Without strong and independent Trade Unionism, workers can easily be led to see capitalism as a Natural Order that they should accept.

But Trade Unionism needed to change.  In the 1970s, a minority wanted to do just that.  Accept Incomes Policy and push for an extension of Workers Control.  Joe and I were among many who tried to make it happen.

And sadly, we were defeated by a mix of Far Left and Centre-Left.  The Centre- Left wanted to carry on as before.  And the Far Left believed that if they prevented moderate reforms, the result would be a glorious revolution, with them leading it.

We also said that the Miners’ Strike as led by Scargill would end in disaster unless he was pushed into regularising it by calling a proper National Ballot.  That was mostly me, Joe, and the late Conor Lynch.

We lost.  But republishing more of what we said then would be a fine memorial to Joe.

*

Leninism or Global Communism was based on the dream of a Socialist World State.  It was not entirely a lost cause in the 1970s, despite Moscow failing in its duty as a possible centre.  

Calling the Soviet Union a failure is flatly wrong.  It failed as the core of a World State – the sort of thing many had imagined and which H G Wells popularised in his books.  But every other attempt also failed.  

On the positive side, the world as it is in 2021 is much closer to what the Bolsheviks were seeking in 1921 than what any other government wanted in 1921.  Rights for women had advanced, but an inherent right to equality was widely denied.  Likewise racial equality, and Woodrow Wilson had actually strengthened separation in the Federal Government during his time in government.  Empires that combined several European nationalities had been broken up, but Imperialism of Europeans over non-white peoples actually expanded with the break-up of the Ottoman Empire.

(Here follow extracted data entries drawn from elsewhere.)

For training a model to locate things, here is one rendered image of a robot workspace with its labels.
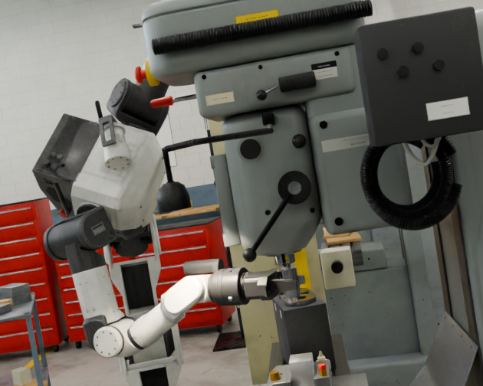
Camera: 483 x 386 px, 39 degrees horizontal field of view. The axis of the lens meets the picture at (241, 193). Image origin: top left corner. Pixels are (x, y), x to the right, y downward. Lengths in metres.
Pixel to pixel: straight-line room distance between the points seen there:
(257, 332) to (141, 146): 1.72
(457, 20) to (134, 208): 0.98
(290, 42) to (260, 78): 0.10
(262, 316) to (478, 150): 2.12
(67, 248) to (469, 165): 0.99
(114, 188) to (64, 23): 9.57
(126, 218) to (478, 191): 0.91
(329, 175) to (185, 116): 9.31
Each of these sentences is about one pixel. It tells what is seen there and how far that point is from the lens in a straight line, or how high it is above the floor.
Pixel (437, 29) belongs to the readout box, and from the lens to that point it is 1.23.
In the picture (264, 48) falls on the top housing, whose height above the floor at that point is 1.75.
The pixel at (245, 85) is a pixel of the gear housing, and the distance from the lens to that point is 1.45.
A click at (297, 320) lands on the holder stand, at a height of 1.07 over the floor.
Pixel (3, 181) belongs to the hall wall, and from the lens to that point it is 11.55.
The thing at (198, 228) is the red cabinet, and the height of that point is 0.97.
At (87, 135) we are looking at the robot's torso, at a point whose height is 1.66.
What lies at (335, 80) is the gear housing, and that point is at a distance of 1.45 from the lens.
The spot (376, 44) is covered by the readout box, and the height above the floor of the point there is 1.69.
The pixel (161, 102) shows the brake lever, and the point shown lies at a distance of 1.69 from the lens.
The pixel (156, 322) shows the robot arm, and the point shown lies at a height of 1.17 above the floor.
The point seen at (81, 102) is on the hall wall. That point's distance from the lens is 11.11.
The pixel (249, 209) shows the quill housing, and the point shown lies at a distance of 1.48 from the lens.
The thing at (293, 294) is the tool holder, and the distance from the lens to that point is 1.58.
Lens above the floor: 1.54
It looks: 3 degrees down
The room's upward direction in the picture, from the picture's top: 9 degrees counter-clockwise
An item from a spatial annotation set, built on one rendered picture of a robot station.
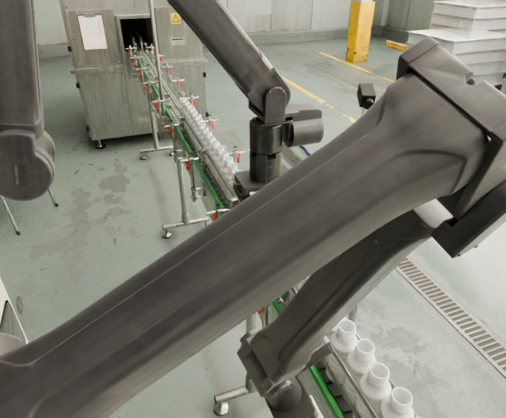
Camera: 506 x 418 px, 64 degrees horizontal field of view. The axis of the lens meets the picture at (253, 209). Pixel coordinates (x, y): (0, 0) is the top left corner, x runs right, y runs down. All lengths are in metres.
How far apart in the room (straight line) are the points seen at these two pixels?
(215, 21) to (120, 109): 4.13
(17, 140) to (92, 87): 4.05
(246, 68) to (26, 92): 0.30
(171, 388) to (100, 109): 3.24
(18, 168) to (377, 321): 2.25
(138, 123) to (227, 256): 4.59
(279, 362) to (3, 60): 0.49
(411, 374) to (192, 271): 2.22
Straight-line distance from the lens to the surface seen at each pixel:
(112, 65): 4.62
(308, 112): 0.71
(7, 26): 0.60
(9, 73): 0.61
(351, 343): 0.93
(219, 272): 0.21
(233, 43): 0.62
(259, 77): 0.64
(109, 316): 0.23
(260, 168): 0.71
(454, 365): 2.53
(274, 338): 0.51
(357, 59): 9.01
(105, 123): 4.76
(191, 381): 2.25
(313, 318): 0.44
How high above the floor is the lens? 1.83
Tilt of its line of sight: 32 degrees down
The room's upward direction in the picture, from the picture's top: straight up
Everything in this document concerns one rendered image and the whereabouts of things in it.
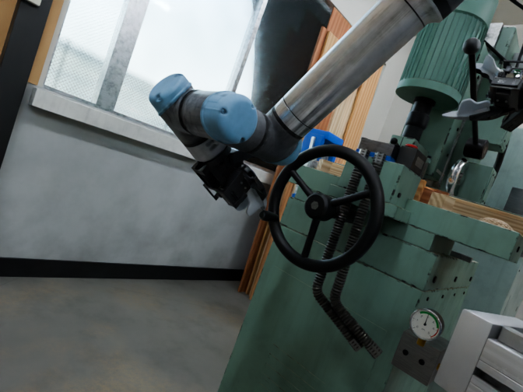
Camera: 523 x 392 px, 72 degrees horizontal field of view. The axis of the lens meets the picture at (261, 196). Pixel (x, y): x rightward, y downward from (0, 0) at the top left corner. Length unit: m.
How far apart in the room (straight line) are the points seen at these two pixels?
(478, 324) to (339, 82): 0.37
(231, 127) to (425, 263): 0.57
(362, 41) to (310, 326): 0.72
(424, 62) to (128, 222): 1.62
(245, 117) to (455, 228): 0.55
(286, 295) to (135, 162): 1.23
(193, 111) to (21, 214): 1.45
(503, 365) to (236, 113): 0.43
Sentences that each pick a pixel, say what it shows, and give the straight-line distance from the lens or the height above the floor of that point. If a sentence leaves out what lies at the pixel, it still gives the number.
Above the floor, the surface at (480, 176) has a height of 1.05.
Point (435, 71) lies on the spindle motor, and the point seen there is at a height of 1.25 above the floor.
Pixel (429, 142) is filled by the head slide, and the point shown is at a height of 1.10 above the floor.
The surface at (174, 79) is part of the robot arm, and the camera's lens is 0.63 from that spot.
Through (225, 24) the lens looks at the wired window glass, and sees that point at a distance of 2.34.
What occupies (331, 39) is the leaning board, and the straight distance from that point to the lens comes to 2.77.
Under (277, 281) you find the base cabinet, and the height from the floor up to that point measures 0.55.
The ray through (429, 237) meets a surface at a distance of 0.90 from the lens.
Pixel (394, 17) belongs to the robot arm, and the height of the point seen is 1.10.
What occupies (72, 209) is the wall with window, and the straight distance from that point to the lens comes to 1.98.
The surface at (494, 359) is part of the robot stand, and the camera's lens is 0.46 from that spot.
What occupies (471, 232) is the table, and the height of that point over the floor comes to 0.87.
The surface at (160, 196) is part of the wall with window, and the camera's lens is 2.14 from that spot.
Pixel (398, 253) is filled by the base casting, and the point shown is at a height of 0.77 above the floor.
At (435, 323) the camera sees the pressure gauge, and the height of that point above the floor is 0.67.
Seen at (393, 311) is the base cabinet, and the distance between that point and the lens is 0.93.
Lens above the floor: 0.84
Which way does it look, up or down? 4 degrees down
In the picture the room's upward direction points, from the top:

There was plenty to fight for, with Global Leninism as the main progressive force.  That some of these fight have since been won does not mean that the fight was not needed.

A socialist world state might have happened.  Might have been good or bad: arguing about that nowadays is pointless.  By the 1980s, it was clear the world would go some other way.  

The Western notion of Globalisation as Sub-Americanisation has also failed.  The New Right are increasingly mistrusted and despised. 

A belief in the 1970s that the 1920s dream might be revived was why Joe and I were in the same movement.  And I’d say we were closer to truth than the alternatives.  We never apologised for it: we just looked for new solutions that did not demonise Stalin or the Leninist past.

We also viewed the entire Trotskyist movement as useless.  Globally and in nearly ten decades since they emerged as a Disloyal Opposition in Global Leninism, no Trotskyist movement has ever been even a weak threat to the Capitalist World Order.  All they managed to be, was a Permanent Opposition to useful reforms within the existing system.  I’ve noted that their rise was matched very nicely by a global decline in the power and reputation of socialism.  And as far as I know, this was also Joe’s view.

Without Moscow, a Socialist World State was not going to happen.  China has no such ambition, and for most of the world its culture is much less familiar than that of the Anglosphere.  So we adjusted to the new reality, in which socialism might advance in many separate sovereign states.  When serious reform was the grand opportunity.

*

I can’t say a lot about Joe’s background.  He never told me much, and I’m sure others can say a lot more.

I had to leave London, because the only decent job I could get was in Peterborough.

Joe went back to Belfast, and we had largely lost touch even before he quit our organisation.

I also can’t say why he left us.

I just remember all the things we tried in the 1970s and 1980s.  

Regret what was lost, but retain hope for the future.